#547: Winning the CFO’s Heart in Loyalty Finance

Last week we kicked off a month-long discussion of Loyalty Financial Modeling with Loyalty Academy™ senior faculty members Bill Hanifin and Aaron Dauphinee. Drawing from material in Course #105 – Introduction to Loyalty Finance, Aaron and Bill are walking you through the essentials that you need to know to break through the “black box” of loyalty finance.

This week, Bill goes solo and takes a close look at the assumptions that matter most for your financial model and how to create an assumption set that will pass the credibility test with your CFO and win the budget you seek. He shares the “check digit” questions that you must ask to make sure your model will pass the toughest tests with your stakeholders.

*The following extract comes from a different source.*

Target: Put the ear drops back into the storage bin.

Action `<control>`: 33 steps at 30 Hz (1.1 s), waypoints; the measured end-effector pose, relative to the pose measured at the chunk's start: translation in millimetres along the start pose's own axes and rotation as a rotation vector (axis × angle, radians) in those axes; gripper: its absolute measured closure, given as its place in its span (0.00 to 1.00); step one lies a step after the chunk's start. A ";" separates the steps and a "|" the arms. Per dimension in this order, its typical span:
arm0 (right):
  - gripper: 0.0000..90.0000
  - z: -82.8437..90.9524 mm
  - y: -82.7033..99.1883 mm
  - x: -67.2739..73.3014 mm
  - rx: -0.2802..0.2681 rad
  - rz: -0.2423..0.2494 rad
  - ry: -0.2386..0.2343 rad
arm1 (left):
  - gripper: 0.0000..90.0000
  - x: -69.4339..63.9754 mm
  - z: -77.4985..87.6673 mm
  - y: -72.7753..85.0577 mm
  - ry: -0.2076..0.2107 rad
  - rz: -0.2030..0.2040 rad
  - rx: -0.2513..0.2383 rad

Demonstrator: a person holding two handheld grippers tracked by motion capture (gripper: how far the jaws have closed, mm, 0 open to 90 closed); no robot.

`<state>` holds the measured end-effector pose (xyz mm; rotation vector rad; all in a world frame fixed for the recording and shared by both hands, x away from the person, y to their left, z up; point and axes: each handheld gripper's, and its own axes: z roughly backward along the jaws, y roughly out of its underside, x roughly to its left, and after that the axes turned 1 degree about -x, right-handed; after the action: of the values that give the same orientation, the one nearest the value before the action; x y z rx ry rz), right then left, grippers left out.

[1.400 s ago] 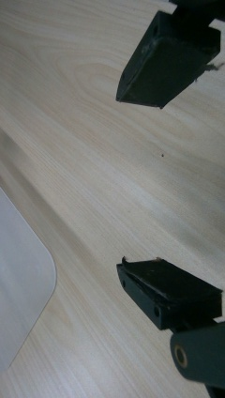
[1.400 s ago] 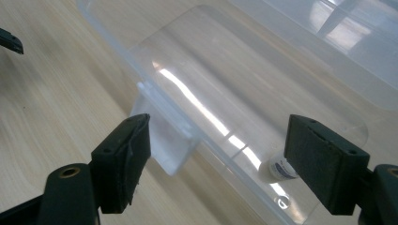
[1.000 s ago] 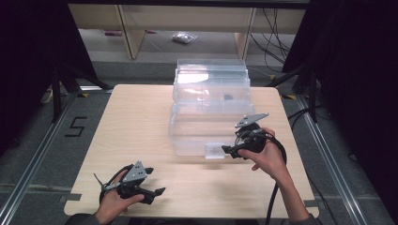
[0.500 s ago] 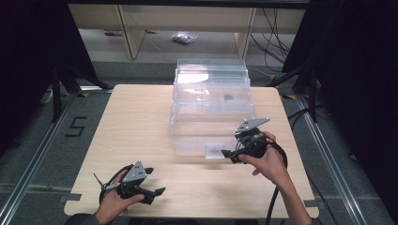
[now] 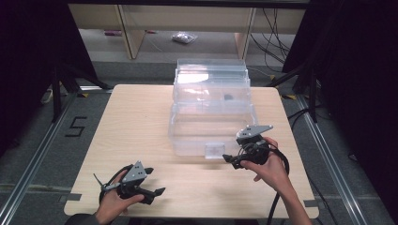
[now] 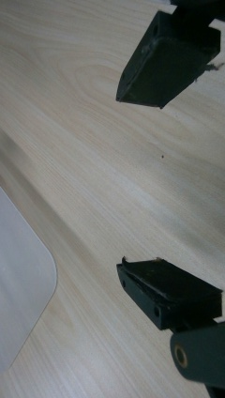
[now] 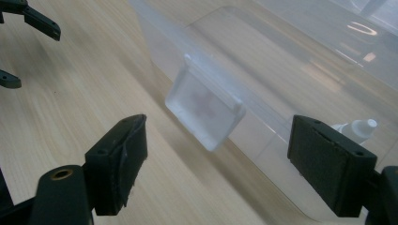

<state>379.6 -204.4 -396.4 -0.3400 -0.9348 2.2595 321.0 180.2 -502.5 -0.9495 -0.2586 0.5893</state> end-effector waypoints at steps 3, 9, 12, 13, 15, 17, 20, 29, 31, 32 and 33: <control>0.23 -1.1 4.0 2.8 -0.022 -0.005 0.003 | 0.17 -0.5 -0.7 0.0 -0.008 -0.003 -0.003; 0.23 0.2 11.5 5.3 -0.006 -0.004 -0.011 | 0.16 0.1 0.0 -0.2 0.000 -0.001 0.003; 0.23 -0.4 15.5 6.4 -0.046 -0.005 -0.004 | 0.17 -0.5 -0.7 0.1 -0.008 -0.002 -0.005; 0.23 -0.4 15.5 6.4 -0.046 -0.005 -0.004 | 0.17 -0.4 -0.6 0.1 -0.008 -0.002 -0.004; 0.23 0.4 16.7 5.2 -0.057 0.021 -0.003 | 0.17 0.1 0.1 -0.3 0.001 -0.002 0.005; 0.23 1.6 18.3 6.9 -0.050 0.001 -0.002 | 0.16 -0.6 -0.6 0.0 -0.002 0.006 -0.006; 0.23 2.3 20.7 9.1 -0.055 0.000 -0.006 | 0.17 -0.5 -0.7 0.1 -0.008 -0.001 -0.006; 0.23 0.3 35.8 13.3 -0.062 0.002 -0.021 | 0.16 0.3 -0.4 0.2 -0.014 -0.009 0.004; 0.23 1.0 40.3 13.9 -0.068 -0.004 -0.020 | 0.17 0.2 -0.5 0.2 -0.014 -0.008 0.006; 0.23 1.5 41.8 14.6 -0.071 -0.008 -0.015 | 0.17 0.0 -0.6 0.2 -0.013 -0.006 0.004; 0.23 2.0 43.6 15.7 -0.064 -0.021 -0.013 | 0.17 -0.4 -0.8 0.2 -0.012 -0.001 0.002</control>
<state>346.1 -218.0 -425.5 -0.3424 -1.0149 2.2183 320.9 179.5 -503.1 -0.9444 -0.2693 0.5942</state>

Each month in the Wiser Loyalty series, Bill and Aaron draw a theme based on the courses required to earn the Certified Loyalty Marketing Professional™ (CLMP™) designation, which is nearing 1,000 individuals across 53 countries worldwide.

Show notes:

1) Bill Hanifin

2) Aaron Dauphinee

3) The Loyalty Academy™

4) The Wise Marketer

Audio Transcript

Paula: Welcome to Let’s Talk Loyalty, an industry podcast for loyalty marketing professionals. I’m Paula Thomas, the founder and CEO of Let’s Talk Loyalty and also Loyalty TV. If you work in loyalty marketing, you can watch our video interviews every Thursday on www. loyalty. tv. And of course you can listen to our podcasts every Tuesday, every Wednesday, and every Thursday to learn the latest ideas from loyalty experts around the world.

Today’s episode is part of The Wiser Loyalty Series, which is hosted by our partners, The Wise Marketer Group. The Wise Marketer Group is a media education and advisory services company providing resources for loyalty marketeers through the Wise Marketer digital publication and The Loyalty Academy program that offers the certified loyalty marketing professional or CLMP designation. I hope you enjoy this weekly podcast, The Wiser Loyalty Series, brought to you by Let’s Talk Loyalty and The Wise Marketer Group.

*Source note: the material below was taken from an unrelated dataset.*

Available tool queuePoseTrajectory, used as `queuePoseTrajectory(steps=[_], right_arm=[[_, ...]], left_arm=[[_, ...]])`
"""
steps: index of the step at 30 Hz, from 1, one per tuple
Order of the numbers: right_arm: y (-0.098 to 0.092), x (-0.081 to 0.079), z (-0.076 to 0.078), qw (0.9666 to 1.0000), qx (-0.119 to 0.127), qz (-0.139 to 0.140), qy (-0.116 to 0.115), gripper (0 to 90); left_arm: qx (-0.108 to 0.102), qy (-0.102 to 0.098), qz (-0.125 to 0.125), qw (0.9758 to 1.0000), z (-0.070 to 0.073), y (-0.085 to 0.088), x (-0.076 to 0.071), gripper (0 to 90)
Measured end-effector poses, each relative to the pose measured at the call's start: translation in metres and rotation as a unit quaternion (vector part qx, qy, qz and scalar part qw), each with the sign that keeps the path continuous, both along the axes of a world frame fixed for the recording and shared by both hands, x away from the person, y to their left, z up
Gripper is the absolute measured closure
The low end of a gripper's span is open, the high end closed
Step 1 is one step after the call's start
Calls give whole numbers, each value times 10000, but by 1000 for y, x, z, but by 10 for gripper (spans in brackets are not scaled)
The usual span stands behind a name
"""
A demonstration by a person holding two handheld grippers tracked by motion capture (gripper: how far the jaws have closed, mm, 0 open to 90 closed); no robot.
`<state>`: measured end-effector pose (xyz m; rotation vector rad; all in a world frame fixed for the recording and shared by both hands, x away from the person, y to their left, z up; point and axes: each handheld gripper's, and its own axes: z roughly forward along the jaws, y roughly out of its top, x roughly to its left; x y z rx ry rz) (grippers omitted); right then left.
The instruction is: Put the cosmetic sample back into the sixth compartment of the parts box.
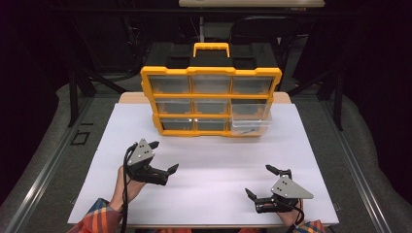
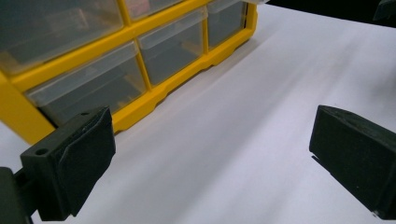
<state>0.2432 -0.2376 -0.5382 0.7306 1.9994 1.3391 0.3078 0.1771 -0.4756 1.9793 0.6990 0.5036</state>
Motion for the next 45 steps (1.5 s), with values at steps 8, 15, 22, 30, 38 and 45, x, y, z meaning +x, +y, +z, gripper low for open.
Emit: queuePoseTrajectory(steps=[8, 15, 22, 30, 38, 45], right_arm=[[-1, -1, 1, 10000, 22, -34, -29, 4], [0, -1, 0, 10000, 12, -34, -15, 4], [-1, -1, 0, 10000, 33, -53, -12, 4], [-1, 0, 0, 10000, 19, -43, -18, 4], [-2, -2, 1, 10000, 31, -69, -53, 4], [-1, -2, 2, 10000, 32, -17, -76, 3]], left_arm=[[-66, 164, 257, 9995, -18, 20, -9, 2], [-168, 228, 461, 9985, -28, 37, -16, 2], [-204, 290, 579, 9977, -41, 48, -21, 2], [-154, 360, 664, 9970, -55, 51, -27, 1], [-86, 284, 684, 9972, -66, 48, -32, 1], [-111, 310, 672, 9972, -72, 49, -33, 1]])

Just before we share today’s episode, I want to ask you to sign up to the Let’s Talk Loyalty email newsletter. Our email newsletter is by far the best way for us to keep you up to date with all of the latest incredible loyalty stories we’re sharing each week. It’s also the easiest place for you to find our show notes with links to everything mentioned in all of the episodes. You can sign up at letstalkloyalty. com.

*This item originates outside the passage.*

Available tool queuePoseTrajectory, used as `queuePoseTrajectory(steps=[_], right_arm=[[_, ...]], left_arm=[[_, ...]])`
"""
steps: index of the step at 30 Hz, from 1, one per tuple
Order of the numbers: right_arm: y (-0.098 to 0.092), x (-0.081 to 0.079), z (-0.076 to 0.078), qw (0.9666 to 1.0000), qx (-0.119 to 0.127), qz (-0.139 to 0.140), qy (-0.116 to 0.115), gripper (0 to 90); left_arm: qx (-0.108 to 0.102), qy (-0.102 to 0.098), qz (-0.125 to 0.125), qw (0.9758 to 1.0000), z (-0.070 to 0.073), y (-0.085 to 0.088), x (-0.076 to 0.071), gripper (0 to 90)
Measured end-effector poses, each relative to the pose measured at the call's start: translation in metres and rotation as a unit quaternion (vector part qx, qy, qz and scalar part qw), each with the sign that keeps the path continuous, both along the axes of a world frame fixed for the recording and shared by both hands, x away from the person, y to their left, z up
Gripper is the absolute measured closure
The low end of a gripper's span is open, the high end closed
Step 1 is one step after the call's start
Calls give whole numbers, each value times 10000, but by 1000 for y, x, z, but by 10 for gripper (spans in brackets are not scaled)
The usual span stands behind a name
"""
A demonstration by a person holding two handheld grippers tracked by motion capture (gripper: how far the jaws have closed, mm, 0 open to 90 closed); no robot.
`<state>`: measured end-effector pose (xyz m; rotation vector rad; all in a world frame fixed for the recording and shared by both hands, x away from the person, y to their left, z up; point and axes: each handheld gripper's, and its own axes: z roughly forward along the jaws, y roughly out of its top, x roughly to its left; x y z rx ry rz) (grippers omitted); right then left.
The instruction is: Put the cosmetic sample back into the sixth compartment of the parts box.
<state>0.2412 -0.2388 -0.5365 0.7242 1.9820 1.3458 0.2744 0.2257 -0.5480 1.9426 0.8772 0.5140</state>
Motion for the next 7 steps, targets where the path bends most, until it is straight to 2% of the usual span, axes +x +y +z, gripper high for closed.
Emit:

Bill: Hello everyone. I’m Bill Hanifin with The Wise Marketer. We’re back with the second episode in this month’s Wiser Loyalty series, where we tackle constructs from one of the core courses from our Loyalty Academy curriculum. And throughout the month of June, we’re talking about loyalty economics and loyalty finances, with the inspiration of this material coming from Loyalty Academy course number 105, Introduction to Loyalty Financial Modeling.

Now, Aaron Dauphinee, who’s my usual partner here in this Wiser Loyalty Podcast, is leading an educational session at the European Loyalty Association Hub event in Berlin that’s happening this week. So I’m here with you solo this week, but don’t worry. I mentioned that we’re talking about loyalty finance, and I’m going to be sure to deliver a strong ROI in exchange for your few minutes of attention this week.

So here we go. This will be fun. You know, we kicked off the series last week with a discussion titled setting strong loyalty, financial foundations, and you can find that as episode number 544 on the let’s talk loyalty website. Now, in that session, we talked about how to frame up your perspective on creating a financial model for your loyalty program and what you need to do on an organizational level to ensure that the planning process can move forward to successful completion with minimal friction and to get the kind of results that you really want.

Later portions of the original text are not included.